I’ve been a .com purist for over two decades of building. Once, I broke that rule and bought a .online TLD for a small project.This is the story of how it went up in flames.
Namecheap's Alluring Offer
Earlier this year, Namecheap was running a promo that let you choose one free .online or .site per account. I was working on a small product and thought, "hey, why not?" The app was a small browser, and the .online TLD just made sense in my head.
After a tiny $0.20 to cover ICANN fees, and hooking it up to Cloudflare and GitHub, I was up and running. Or so I thought.
The Disappearing Act
Poking around traffic data for an unrelated domain many weeks after the purchase, I noticed there were zero visitors to the site in the last 48 hours. Loading it up led to the dreaded, all red, full page "This is an unsafe site" notice. The site had a link to the App Store, some screenshots (no gore or violence or anything of that sort), and a few lines of text about the app, nothing else that could possibly cause this. [1]
Clicking through the disclaimers to load the actual site to check if it had been defaced, I was greeted with a "site not found" error. Uh oh.
Initial Recon
After checking that Cloudflare was still activated and the CF Worker was pointing to the domain, I went to the registrar first. Namecheap is not the picture of reliability, so it seemed like a good place to start. The domain showed up fine on my account with the right expiration date. The nameservers were correct and pointed to CF.
Perplexed, I ran a quick dig NS getwisp.online +short. Empty.
Maybe I had gotten it wrong, so I checked the WHOIS information online. Status: serverHold. Oh no...
Stuck in No-Man’s-Land
At this point, I double checked to make sure I hadn't received emails from the registry, registrar, host, or Google. Nada, nothing, zilch.
I emailed Namecheap to double check what was going on (even though it's a serverHold [2], not a clientHold [3]). They responded in a few minutes with:

Cursing under my breath, as it confirms my worst fears, I promptly submitted a request to the abuse team at Radix, the registry in our case, who responded with:

The Verification Catch-22
Right, let's get ourselves off the damned Safe Browsing blacklist, eh? How hard could it be?

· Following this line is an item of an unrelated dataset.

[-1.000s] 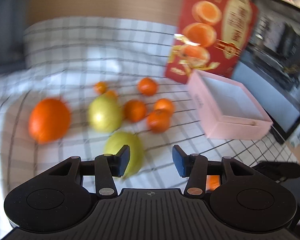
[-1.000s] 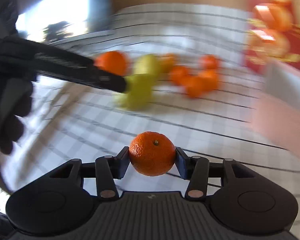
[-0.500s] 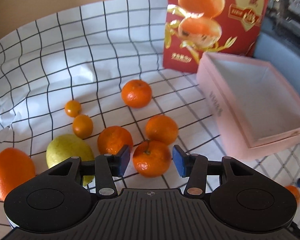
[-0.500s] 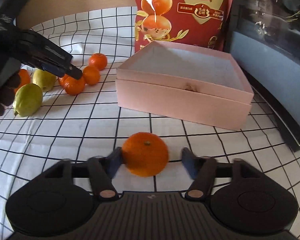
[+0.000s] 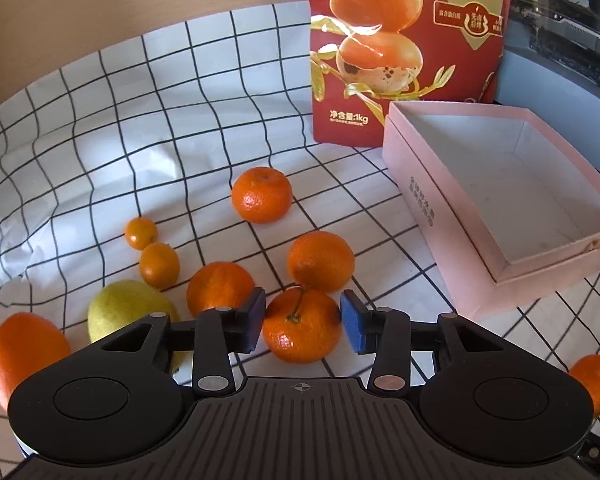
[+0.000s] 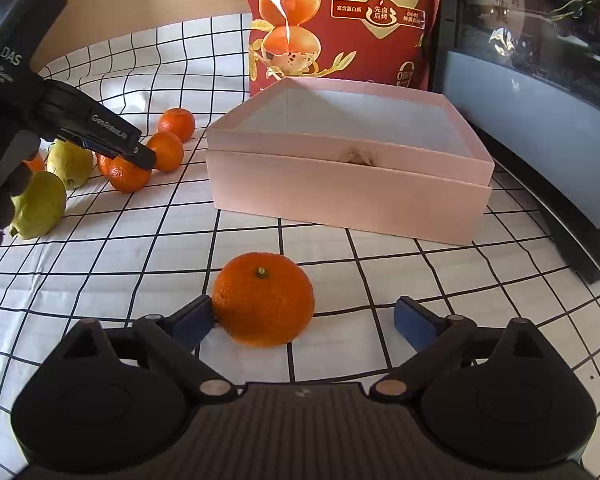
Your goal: Organize fruits
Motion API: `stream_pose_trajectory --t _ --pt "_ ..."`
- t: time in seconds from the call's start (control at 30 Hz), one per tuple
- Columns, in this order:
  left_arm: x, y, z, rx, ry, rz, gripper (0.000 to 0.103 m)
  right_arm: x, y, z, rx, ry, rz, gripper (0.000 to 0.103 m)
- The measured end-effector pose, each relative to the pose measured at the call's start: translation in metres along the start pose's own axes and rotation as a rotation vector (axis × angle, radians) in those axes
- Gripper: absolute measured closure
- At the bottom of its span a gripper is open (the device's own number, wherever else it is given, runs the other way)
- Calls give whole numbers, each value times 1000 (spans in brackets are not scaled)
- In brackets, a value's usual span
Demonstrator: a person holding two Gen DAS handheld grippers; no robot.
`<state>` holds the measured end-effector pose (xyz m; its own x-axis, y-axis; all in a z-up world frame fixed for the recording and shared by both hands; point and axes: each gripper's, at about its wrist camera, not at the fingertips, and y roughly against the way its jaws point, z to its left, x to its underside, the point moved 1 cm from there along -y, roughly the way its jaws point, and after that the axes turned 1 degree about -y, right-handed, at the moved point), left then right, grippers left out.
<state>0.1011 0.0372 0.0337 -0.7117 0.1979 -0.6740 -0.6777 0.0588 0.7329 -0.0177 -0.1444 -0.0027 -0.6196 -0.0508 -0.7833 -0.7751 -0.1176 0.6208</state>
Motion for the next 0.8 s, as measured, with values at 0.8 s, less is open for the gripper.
stream_pose_trajectory --t 0.8 --pt "50 70 0 165 111 -37 79 2 1 1 -1 -3 -2 5"
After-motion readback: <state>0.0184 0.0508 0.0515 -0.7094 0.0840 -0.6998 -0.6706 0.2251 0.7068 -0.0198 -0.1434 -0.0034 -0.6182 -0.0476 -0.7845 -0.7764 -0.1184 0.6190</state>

Very much so, I've now come to learn. You need to verify the domain in Google Search Console to then ask for a review and get the flag removed. But how do you get verified? Add a DNS TXT or a CNAME record. How will it work if the domain will not resolve? It won't.
As the situation stands, the registry won't reactivate the domain unless Google removes the flag, and Google won't remove the flag unless I verify that I own the domain, which I physically can't.
I've tried reporting the false positive here, here and here, just in case it moves the needle.
I've also submitted a review request to the Safe Search team (totally different from Safe Browsing) in the hopes that it might trigger a re-review elsewhere. Instead I just get a No valid pages were submitted message from Google because nothing resolves on the domain.
As a last resort, I submitted a temporary release request to the registry so Google can review the site’s contents and, hopefully, remove the flag.
A Series of Unfortunate Events
I've made a few mistakes here that I definitely won't be making again.
- Buying a weird TLD. .com is the gold standard. I'm never buying anything else again. Once bitten and all that.
- Not adding the domain to Google Search Console immediately. I don't need their analytics and wasn't really planning on having any content on the domain, so I thought, why bother? Big, big mistake.
- Not adding any uptime observability. This was just a landing page, and I wanted as few moving parts as possible.
Both Radix, the registry, and Google deserve special mention for their hair-trigger bans and painful removal processes, with no notifications or grace time to fix the issue. I'm not sure whether it's the weird TLD that's causing a potentially short fuse or whether I was brigaded earlier with reports. I'll never know.
Oh well, c'est la vie. Goodbye, $0.2.
Notes
[1] A mirror can be found here to verify the site contents.
[2] serverHold is set by the registry and is a royal pain to deal with. Usually means things are FUBAR.
[3] clientHold is set by the registrar and is mostly payment or billing related.